Abbiamo cominciato a mangiare, mentre A.A. ci raccontava della sua infanzia al villaggio, di come "là non si compra niente: ti serve la carne e vai a caccia, la verdura la raccogli, e non si butta via niente, si cerca di far durare la roba il più possibile", della sua prima migrazione nella capitale, un lavoro in fabbrica, la fabbrica che chiude, il grande salto verso l'Europa. "Eppure non è stato negativo: si imparano tante cose". Ci ha raccontato delle guerre del suo continente, della corruzione endemica dei politici, della miseria delle campagne. Ci ha raccontato della sua vita qui, del suo lavoro che mantiene tutta la famiglia e paga perfino un mutuo per la casa, delle difficoltà e degli alti costi per tornare molto raramente in patria. "La crisi ha colpito anche noi: siamo ostaggi del sistema" ci ha detto, con una sintesi che ci ha lasciato di sasso per la sua essenzialità . Ci siamo salutati dandoci appuntamento ad agosto: B., per la prossima volta ci ha chiesto la pasta coi gamberetti, noi vorremmo assaggiare la polenta di miglio di sua moglie, col sugo di pesce.
Tutta qua la mia giornata, Signor Presidente. Mangiavo, parlavo, ascoltavo e pensavo. Pensavo che ieri un altro A.A. è stato inseguito e bastonato per le strade di Roma, al grido di: "Sporco negro, tornatene", e di come poi il Sindaco di Roma abbia stigmatizzato l'episodio e si sia stupito dell'ondata di xenofobia che sta spazzando la capitale. Mi son chiesto se ad A.A. non sia mai capitato qualcosa di simile, suonando qualche campanello per consegnare un pacco: una faccia nera fa sempre paura. Mi son chiesto cosa prova al mattino, mandando a scuola i suoi figli, e se mai sono stati insultati in questo senso dai compagni: io insegno alle elementari, e so che succede.
Mi son guardato dentro, e attorno, e mi sono vergognato. Mi son vergognato di vivere in un Paese in cui nuove Leggi Razziali stanno per trasformare in nemici, alieni e criminali non il mio amico A.A. - ormai sul punto di ottenere la cittadinanza - ma tantissimi come lui. Mi sono vergognato di vivere in un Paese che disprezza proprio chi ci ha sostituito nei lavori che noi non vogliamo più fare e che se non altro per quello dovremmo rispettare, se proprio vogliamo dimenticarci dell'umanità . Soprattutto, mi sono vergognato di vivere in un Paese che sta per ufficializzare per legge lo sconcio del rifiuto dell'incontro con altre culture, altre esperienze, altre sensibilità , altre vite.

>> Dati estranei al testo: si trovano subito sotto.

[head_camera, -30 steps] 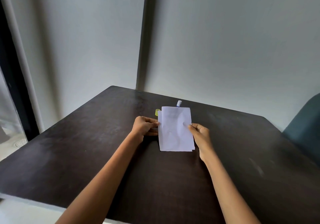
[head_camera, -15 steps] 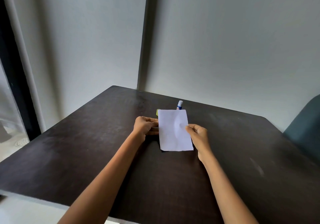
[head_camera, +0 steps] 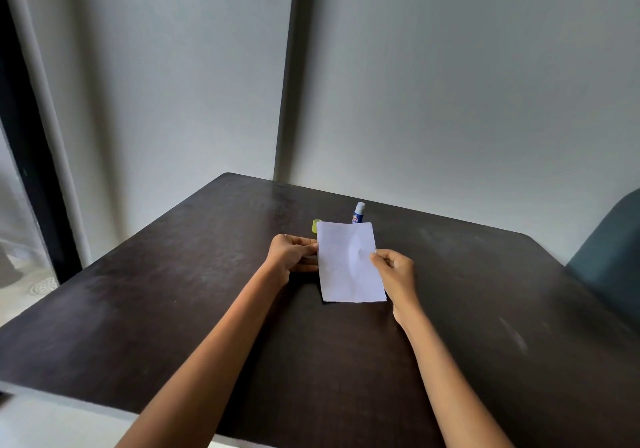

Un Paese che ha dimenticato di esser nato dall'incrociarsi e sovrapporsi di innumerevoli popoli, etnie, e culture, e che oggi s'inventa assurde e folli purezze etniche, e criminogene identità tra stranieri e delinquenza.
Lei può fare qualcosa contro di ciò, Signor Presidente. Può non ratificare le misure razziste ed anticostituzionali contenute nel cosiddetto Pacchetto Sicurezza; può rinviare alle Camere quel provvedimento, chiedendone la modifica, perché in gran parte palesemente incompatibile con la Costituzione Italiana e con le norme del diritto internazionale. Lei può farlo, Signor Presidente, perché in suo potere, ma soprattutto perché - moltissimi nel nostro Paese ne sono convinti - rappresentante di quell'Italia ancora democratica e giusta, che ancora non si è arresa alla resistibile marea del razzismo, dell'intolleranza e della pura e semplice cattiveria.